On March 27, 2018, the United States Court of Appeals for the Fifth Circuit held that a health care provider can seek an injunction in federal court against recoupment by Medicare of alleged overpayments despite not exhausting its administrative appeal remedies, in part because the current delay in scheduling of hearings before an Administrative Law Judge could cause the provider to go out of business before it has an opportunity to exhaust its administrative challenge of the recoupment. This decision could provide a template for other providers facing significant Medicare recoupment demands amidst the “colossal backlog” in Medicare appeals to delay such recoupments until their appeals receive a hearing.

Family Rehabilitation, Incorporated (Family Rehab) is a Medicare-enrolled home health provider that received a demand for $7,885,803.23 in overpayments from its Medicare Administrative Contractor (MAC) following a 2016 audit. The Medicare auditor reviewed 43 claims submitted to the Centers for Medicare and Medicaid Services (CMS) by Family Rehab, and determined that Family Rehab had overbilled Medicare on 93% of the claims. The auditor then extrapolated that alleged error rate to determine that Family Rehab had received the above amount of overpayments.

In response, Family Rehab appealed the overpayment demand in accordance with Medicare’s appeal process. A Medicare provider that would like to appeal such recoupments must go through a four-level appeals process that the Fifth Circuit calls a “harrowing labyrinth” before judicial review by a federal district court is available. First, the provider must submit a claim to the MAC for redetermination of the overpayment. Second, it must request reconsideration from a Qualified Independent Contractor (QIC) hired by CMS. If the QIC affirms the overpayment, the MAC may begin recouping the overpayment by garnishing future reimbursements otherwise due to the provider.
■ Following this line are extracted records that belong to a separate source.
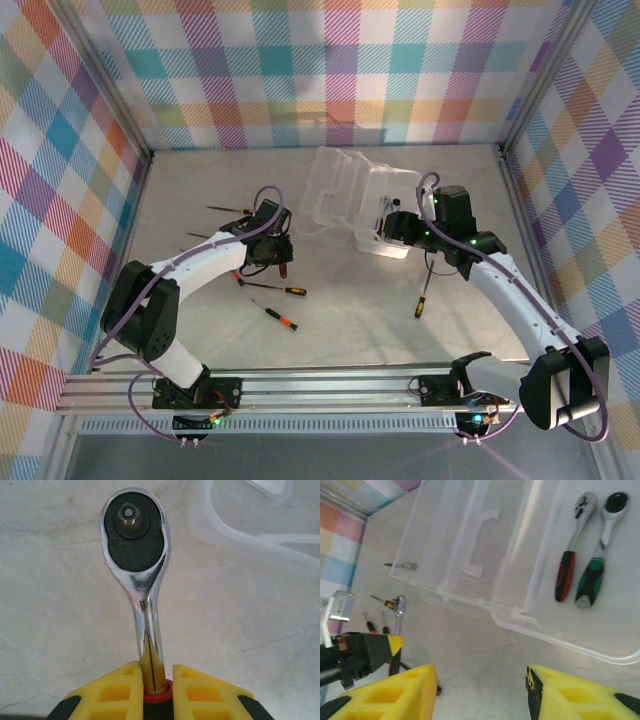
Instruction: Pack the tool kit
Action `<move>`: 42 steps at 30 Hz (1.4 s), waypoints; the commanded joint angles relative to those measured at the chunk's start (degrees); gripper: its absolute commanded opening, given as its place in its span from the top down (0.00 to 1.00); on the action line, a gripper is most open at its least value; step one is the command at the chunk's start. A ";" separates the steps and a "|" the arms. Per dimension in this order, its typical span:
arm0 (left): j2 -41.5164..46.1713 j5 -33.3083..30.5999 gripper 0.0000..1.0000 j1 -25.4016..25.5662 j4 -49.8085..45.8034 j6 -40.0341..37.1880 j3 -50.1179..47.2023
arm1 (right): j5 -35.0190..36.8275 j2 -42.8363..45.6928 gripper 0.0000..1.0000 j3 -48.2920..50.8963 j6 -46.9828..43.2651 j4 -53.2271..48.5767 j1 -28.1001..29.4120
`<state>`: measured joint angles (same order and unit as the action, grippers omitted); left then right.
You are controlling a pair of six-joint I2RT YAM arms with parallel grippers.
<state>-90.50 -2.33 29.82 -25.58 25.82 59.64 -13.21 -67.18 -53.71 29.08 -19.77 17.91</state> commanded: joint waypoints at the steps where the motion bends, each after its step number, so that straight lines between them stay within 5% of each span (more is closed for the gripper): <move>1: 4.13 2.42 1.00 0.74 2.16 -1.91 -0.98 | -7.62 -0.42 0.50 1.75 5.80 6.70 0.40; 19: 17.25 11.03 1.00 8.58 12.43 -7.61 -6.13 | -9.14 -16.76 0.44 -7.20 16.13 18.42 14.87; 32: 16.61 13.67 1.00 11.34 14.50 -8.34 -4.27 | -12.48 -24.20 0.44 -9.57 19.15 21.89 18.04; 35: 15.98 13.68 1.00 11.80 14.77 -8.36 -3.87 | -13.09 -25.36 0.50 -9.44 19.96 23.17 18.17; 42: 15.25 13.91 1.00 12.28 14.56 -8.68 -3.35 | -13.78 -26.02 0.82 -10.20 19.42 23.88 18.21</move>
<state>-75.37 9.91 40.86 -14.15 18.55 54.02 -25.80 -92.71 -62.26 48.80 1.39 35.70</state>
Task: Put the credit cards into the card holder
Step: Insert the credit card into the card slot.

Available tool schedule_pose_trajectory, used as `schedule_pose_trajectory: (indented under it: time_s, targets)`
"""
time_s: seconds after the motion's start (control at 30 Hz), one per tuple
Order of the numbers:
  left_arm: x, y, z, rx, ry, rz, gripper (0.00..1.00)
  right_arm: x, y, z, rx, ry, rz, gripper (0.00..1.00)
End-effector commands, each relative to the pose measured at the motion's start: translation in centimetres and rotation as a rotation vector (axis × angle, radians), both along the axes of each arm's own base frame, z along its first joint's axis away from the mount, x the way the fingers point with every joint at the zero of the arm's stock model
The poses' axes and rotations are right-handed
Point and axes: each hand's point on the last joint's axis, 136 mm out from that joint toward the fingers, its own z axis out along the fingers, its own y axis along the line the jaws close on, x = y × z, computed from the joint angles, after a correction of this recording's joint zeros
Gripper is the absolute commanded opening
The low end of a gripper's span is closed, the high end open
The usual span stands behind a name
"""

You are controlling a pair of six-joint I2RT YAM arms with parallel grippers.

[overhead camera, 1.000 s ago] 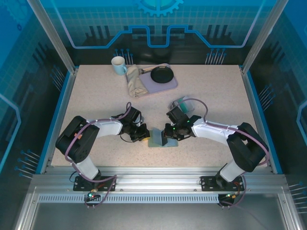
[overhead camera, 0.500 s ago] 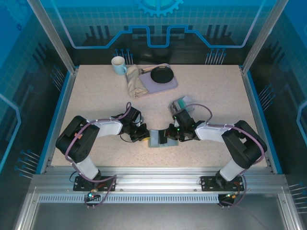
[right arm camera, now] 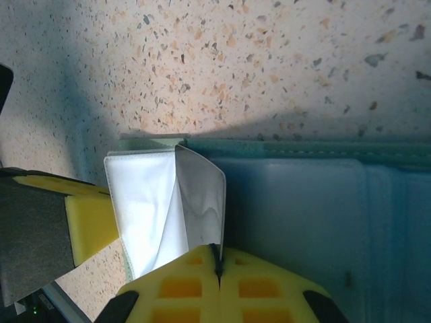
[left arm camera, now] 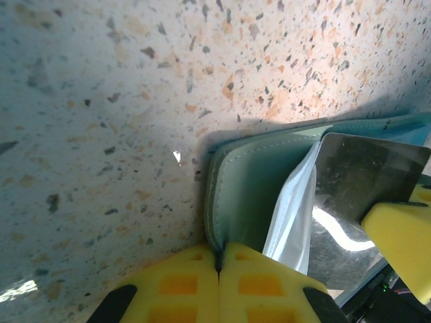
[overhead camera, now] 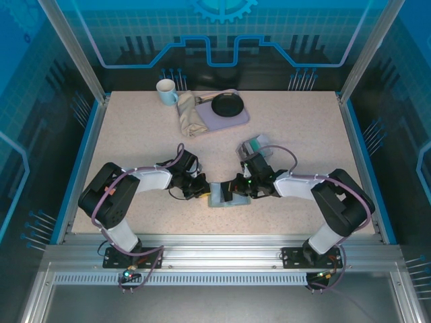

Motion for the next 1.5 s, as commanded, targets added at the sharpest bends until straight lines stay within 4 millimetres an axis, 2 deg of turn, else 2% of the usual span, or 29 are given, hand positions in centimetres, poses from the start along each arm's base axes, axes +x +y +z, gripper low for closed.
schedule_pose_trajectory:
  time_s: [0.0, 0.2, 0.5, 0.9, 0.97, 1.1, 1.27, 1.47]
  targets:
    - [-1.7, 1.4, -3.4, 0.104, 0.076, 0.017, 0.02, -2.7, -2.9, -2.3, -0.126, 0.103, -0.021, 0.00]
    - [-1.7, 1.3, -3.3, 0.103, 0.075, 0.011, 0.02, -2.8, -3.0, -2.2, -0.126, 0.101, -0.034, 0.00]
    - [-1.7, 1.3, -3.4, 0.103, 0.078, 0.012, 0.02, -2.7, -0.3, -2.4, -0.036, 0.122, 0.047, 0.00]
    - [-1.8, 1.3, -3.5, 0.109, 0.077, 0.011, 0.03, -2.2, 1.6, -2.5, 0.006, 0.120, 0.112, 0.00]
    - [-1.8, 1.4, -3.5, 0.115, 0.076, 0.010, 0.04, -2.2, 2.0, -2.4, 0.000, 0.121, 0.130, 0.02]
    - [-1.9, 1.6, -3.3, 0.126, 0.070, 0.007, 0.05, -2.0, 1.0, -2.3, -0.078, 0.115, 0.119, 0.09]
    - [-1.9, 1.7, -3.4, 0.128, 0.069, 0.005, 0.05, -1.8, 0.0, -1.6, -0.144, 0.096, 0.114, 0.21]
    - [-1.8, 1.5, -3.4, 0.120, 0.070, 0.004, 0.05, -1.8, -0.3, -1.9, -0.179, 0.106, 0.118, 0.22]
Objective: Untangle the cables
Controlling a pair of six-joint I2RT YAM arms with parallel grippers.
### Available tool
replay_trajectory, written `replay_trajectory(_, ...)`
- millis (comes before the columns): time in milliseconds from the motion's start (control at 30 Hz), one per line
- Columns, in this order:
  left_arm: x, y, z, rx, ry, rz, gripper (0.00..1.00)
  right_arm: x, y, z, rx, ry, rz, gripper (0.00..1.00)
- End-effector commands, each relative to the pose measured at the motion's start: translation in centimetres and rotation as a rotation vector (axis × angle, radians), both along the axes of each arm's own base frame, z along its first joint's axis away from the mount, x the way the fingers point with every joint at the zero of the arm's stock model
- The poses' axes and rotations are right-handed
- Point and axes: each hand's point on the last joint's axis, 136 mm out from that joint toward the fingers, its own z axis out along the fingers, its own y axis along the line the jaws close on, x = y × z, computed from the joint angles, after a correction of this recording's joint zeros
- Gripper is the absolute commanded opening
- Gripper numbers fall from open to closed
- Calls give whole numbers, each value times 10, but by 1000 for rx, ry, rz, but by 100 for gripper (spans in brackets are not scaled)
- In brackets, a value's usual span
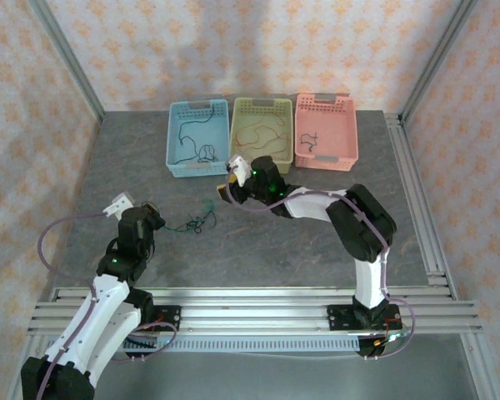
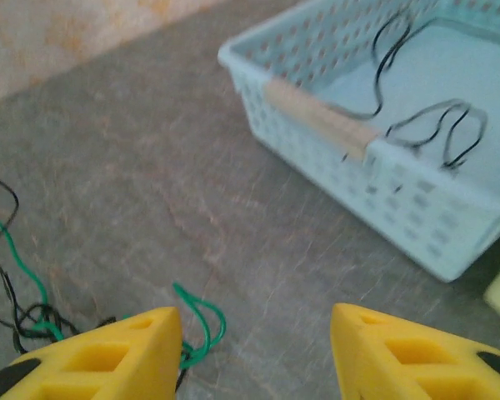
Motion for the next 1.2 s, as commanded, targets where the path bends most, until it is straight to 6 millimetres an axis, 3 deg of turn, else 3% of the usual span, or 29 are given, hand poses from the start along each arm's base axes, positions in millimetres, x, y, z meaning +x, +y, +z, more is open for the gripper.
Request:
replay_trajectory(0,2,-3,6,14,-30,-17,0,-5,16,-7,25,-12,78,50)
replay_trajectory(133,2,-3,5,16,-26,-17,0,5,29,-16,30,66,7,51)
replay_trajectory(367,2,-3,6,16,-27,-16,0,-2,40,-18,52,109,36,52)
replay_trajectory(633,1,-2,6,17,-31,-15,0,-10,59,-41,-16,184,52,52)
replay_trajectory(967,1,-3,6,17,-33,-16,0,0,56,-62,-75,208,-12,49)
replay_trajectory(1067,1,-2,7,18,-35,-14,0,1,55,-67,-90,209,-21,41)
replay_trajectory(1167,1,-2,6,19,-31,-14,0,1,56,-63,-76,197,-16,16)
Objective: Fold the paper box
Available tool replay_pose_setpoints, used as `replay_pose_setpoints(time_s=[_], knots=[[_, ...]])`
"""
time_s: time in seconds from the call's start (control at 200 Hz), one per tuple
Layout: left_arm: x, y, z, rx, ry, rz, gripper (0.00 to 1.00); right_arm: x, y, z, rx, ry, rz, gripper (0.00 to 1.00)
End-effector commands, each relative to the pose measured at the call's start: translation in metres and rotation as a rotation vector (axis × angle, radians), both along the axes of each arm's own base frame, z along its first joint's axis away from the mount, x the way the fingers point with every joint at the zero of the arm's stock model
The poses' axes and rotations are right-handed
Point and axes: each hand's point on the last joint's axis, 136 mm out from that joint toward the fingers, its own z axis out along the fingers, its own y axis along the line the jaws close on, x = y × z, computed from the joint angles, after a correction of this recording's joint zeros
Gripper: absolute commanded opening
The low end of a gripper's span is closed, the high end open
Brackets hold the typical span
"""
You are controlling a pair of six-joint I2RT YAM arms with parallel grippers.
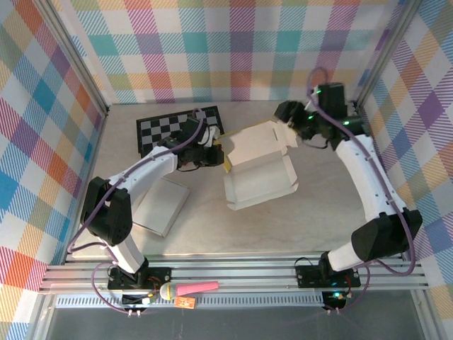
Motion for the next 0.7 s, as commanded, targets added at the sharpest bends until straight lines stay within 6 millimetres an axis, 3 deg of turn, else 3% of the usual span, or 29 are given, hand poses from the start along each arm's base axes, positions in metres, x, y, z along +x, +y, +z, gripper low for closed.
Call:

Third, the Medicare provider may request de novo review before an Administrative Law Judge (ALJ) within the Office of Medicare Hearings and Appeals. At this stage, the provider and CMS can have a live hearing, present testimony, cross-examine witnesses and submit written statements of law and fact. By law, the hearing and ALJ decision must be given no later than 90 days after a timely request, but there is currently a significant backlog in the scheduling of ALJ hearings. Fourth, the Medicare provider may appeal to the Medicare Appeals Council to review the ALJ’s decision de novo, and that Council is also required to issue a final decision within 90 days. If the ALJ does not issue a final decision within 90 days, the provider may escalate the appeal to the Council, which will review the QIC’s reconsideration. The fifth and final level of appeal allows a provider to request judicial review in a federal district court, as long as the amount at issue is not less than $1,600.

Family Rehab exhausted the first two stages of the administrative appeal process in a timely manner. Upon reaching the third stage – the ALJ hearing – Family Rehab’s MAC indicated that it would begin recoupment of the alleged overpayment because Family Rehab passed the second stage of appeals. Although an ALJ hearing is required by law within 90 days, Family Rehab alleged, and the government essentially conceded, that an ALJ hearing would not take place for another 3 to 5 years due to a logjam of Medicare appeals. Family Rehab therefore sued in federal court for a temporary restraining order and an injunction to prevent the MAC from recouping the overpayments until its administrative appeal concludes. Family Rehab alleged that if the MAC recoups before Family Rehab completes its administrative appeal, it will be forced to shut down from insufficient revenues. Family Rehab further alleged that this situation (1) violated its rights to procedural due process, (2) infringed on its substantive due-process rights, (3) established an ultra vires cause of action and (4) entitled it to a preservation of rights injunction under the Administrative Procedure Act.

The Fifth Circuit ultimately agreed with Family Rehab, holding that Family Rehab’s procedural due process and ultra vires claims establish federal court jurisdiction because they are “collateral” to Family Rehab’s substantive challenge to the overpayment demand. The court explained that Family Rehab’s action satisfied complicated jurisdictional requirements under a “collateral-claim exception” to the general rule requiring exhaustion of the administrative appeals process before a provider can challenge an administrative action in federal court. The court stated that the threats to Family Rehab’s business, and the potential disruption to its Medicare patients, are sufficient to show irreparable injury, and it therefore reversed the district court’s dismissal of the suit for lack of subject-matter jurisdiction over Family Rehab’s procedural due process and ultra vires claims.